Instability of counter-rotating stellar disks

TL;DR

This study uses N-body simulations to analyze the dynamics and instabilities caused by counter-rotating stellar disks, revealing complex interactions and density wave formations relevant to galaxy evolution.

Contribution

It provides a detailed simulation-based analysis of counter-rotating disk interactions, highlighting the role of two-stream instability and resulting density structures.

Findings

Excitation of multi-armed spiral density waves in the main disk

Formation of high azimuthal mode density distributions in counter-rotating flow

Scattering of material to large radii due to instabilities

Abstract

We use an N-body simulation, constructed using GADGET-2, to investigate an accretion flow onto an astrophysical disk that is in the opposite sense to the disk's rotation. In order to separate dynamics intrinsic to the counter-rotating flow from the impact of the flow onto the disk, we consider an initial condition in which the counter-rotating flow is in an annular region immediately exterior the main portion of the astrophysical disk.

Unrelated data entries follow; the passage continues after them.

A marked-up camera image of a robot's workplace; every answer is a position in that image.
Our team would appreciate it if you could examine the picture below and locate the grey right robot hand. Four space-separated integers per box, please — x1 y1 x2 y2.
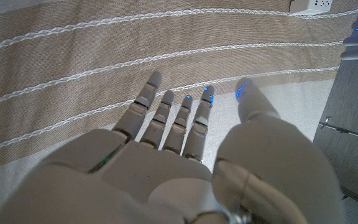
0 70 345 224

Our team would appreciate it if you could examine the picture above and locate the dark wood-grain door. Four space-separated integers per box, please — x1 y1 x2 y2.
312 58 358 212

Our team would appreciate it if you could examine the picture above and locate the white power strip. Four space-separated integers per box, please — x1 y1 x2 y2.
289 0 334 16

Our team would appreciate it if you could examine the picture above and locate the beige striped backdrop cloth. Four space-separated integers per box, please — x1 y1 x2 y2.
0 0 358 224

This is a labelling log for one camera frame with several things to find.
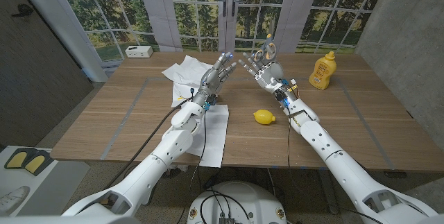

Such counter-rotating flows are seen in systems such as NGC 4826 (known as the "Evil Eye Galaxy"). Interaction between the rotating and counter-rotating components is due to two-stream instability in the boundary region. A multi-armed spiral density wave is excited in the astrophysical disk and a density distribution with high azimuthal mode number is excited in the counter-rotating flow. Density fluctuations in the counter-rotating flow aggregate into larger clumps and some of the material in the counter-rotating flow is scattered to large radii. Accretion flow processes such as this are increasingly seen to be of importance in the evolution of multi-component galactic disks.